Agguato al «re della Giamaica», così l'affare cannabis scatena i clan del Napoletano

Agguato al «re della Giamaica», così l'affare cannabis scatena i clan del Napoletano
di Dario Sautto
Venerdì 13 Settembre 2019, 12:00 - Ultimo agg. 15:38
3 Minuti di Lettura

La gestione dell'affare milionario delle piantagioni di canapa indiana continua a mietere vittime. Questa è la pista principale battuta dagli investigatori, che da poco più di ventiquattr'ore indagano sull'omicidio eccellente di Antonino Di Lorenzo, 53 anni, pregiudicato di Casola di Napoli soprannominato «'o lignammone», ritenuto il più importante broker della marijuana nella «Giamaica dei monti Lattari». Un lembo di territorio boschivo, tra Gragnano, Casola, Lettere e Pimonte, controllato da diverse famiglie di narcos, esperte di montagna e capaci di trasformare quelle colline in uno dei più importanti centri di produzione di droga in accordo con i clan di camorra.
 
Mercoledì sera Di Lorenzo, sottoposto all'obbligo di dimora nella sua abitazione di Casola con rientro alle 21, era fuori al cancello di casa a via Giovanni Del Balzo, quando è stato raggiunto da una prima fucilata alla schiena. Almeno quattro colpi calibro 12 sono stati esplosi, l'ultimo tra nuca e volto, per sfigurarlo e per mandare un messaggio agli uomini di fiducia della vittima. Mentre i killer fuggivano in moto, il primo ad uscire in strada è stato il figlio del 53enne. Più che un agguato, si è trattato di un'imboscata, con il marchio che sembra ormai inconfondibile ed è stato visto in tutti gli ultimi omicidi avvenuti in zona. L'anno scorso, a maggio, fu ucciso a Pimonte a fucilate Filippo Sabatino, ritenuto l'autista di Ciccio Di Martino, scarcerato pochi mesi prima. Andando a ritroso, a ottobre 2017, si torna a Lettere: la vittima fu Ciro Orazzo, l'ex socio di Di Lorenzo, caduto in un'imboscata mentre tornava a casa, anche lì con fucilate calibro 12. Ancora un passo indietro all'autunno 2016 e si torna a Casola: vittima fu Pasquale Starace, ritenuto in contrasto con Orazzo e ammazzato in piazza.

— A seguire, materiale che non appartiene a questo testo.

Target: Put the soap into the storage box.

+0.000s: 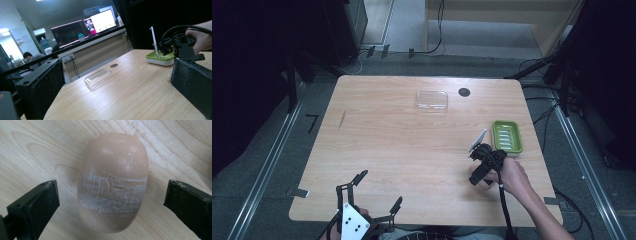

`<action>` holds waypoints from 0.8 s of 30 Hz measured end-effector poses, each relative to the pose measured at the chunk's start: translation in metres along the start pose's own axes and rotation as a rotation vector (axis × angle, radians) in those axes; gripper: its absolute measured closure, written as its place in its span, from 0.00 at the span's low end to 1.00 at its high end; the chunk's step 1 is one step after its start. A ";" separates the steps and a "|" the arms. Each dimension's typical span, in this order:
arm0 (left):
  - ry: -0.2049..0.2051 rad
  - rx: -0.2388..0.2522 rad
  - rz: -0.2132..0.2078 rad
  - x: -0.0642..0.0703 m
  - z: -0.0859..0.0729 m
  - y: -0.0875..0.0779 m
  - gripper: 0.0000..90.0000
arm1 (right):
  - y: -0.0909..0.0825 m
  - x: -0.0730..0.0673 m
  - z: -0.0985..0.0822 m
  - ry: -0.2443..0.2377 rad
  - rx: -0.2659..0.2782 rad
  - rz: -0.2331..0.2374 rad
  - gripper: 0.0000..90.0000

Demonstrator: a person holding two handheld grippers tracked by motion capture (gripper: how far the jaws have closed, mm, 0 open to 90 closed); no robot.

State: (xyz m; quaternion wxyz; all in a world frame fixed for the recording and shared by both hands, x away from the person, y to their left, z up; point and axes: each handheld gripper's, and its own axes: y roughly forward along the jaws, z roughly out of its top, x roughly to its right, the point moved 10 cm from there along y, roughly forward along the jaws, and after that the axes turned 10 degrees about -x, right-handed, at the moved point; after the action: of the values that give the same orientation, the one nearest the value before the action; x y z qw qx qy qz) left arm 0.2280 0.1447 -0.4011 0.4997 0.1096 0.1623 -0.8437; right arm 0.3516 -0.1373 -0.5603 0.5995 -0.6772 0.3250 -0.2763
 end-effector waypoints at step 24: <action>-0.001 0.002 0.002 0.000 0.000 0.000 0.00 | 0.001 -0.001 0.000 0.020 -0.008 0.001 0.35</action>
State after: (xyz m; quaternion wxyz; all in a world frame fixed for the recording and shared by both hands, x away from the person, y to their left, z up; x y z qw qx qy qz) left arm 0.2279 0.1450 -0.4006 0.5004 0.1098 0.1609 -0.8436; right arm 0.3507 -0.1362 -0.5616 0.5937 -0.6766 0.3324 -0.2815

Tutti omicidi che sembrano avere un unico collegamento con l'affare canapa indiana, con la gestione degli introiti che fa gola ai clan di camorra come ai vari gruppi di narcos presenti sui Lattari. I clan Di Martino e Afeltra innanzitutto, i D'Alessandro loro alleati, ma anche i vari gruppi familiari - come quelli rappresentati da Orazzo e Di Lorenzo, e sempre a Casola dai Cuomo - che hanno storicamente avuto voce in capitolo. L'operazione «tabula rasa», iniziata nel 2016 e condotta in prima linea dai carabinieri della stazione di Gragnano, punta dritta a stroncare il fenomeno delle piantagioni illegali, con sequestri che sono costati mancati incassi per 50 milioni di euro.

L'inchiesta punta dritto sui dissidi economici legati all'affare marijuana. Un business importante, che parte praticamente a costo zero e coinvolge agricoltori, pastori e boscaioli. Sono loro i «custodi» delle coltivazioni illegali nei boschi dei Lattari e rivendono ogni pianta di cannabis essiccata a 500 euro al chilo. La droga grezza costa ai broker come Di Lorenzo appena 50 centesimi al grammo, per arrivare alle forniture ai pusher a 3 euro e la vendita nelle piazze di spaccio che costa all'acquirente da 5 a 10 euro per ogni grammo di marijuana.

E se i controlli delle forze dell'ordine - come avvenuto negli ultimi anni - diventano asfissianti, la produzione viene delocalizzata: nel Cilento, nel Casertano, in Abruzzo e in Puglia, ma sempre con gli esperti narcos dei Lattari a gestire le varie fasi.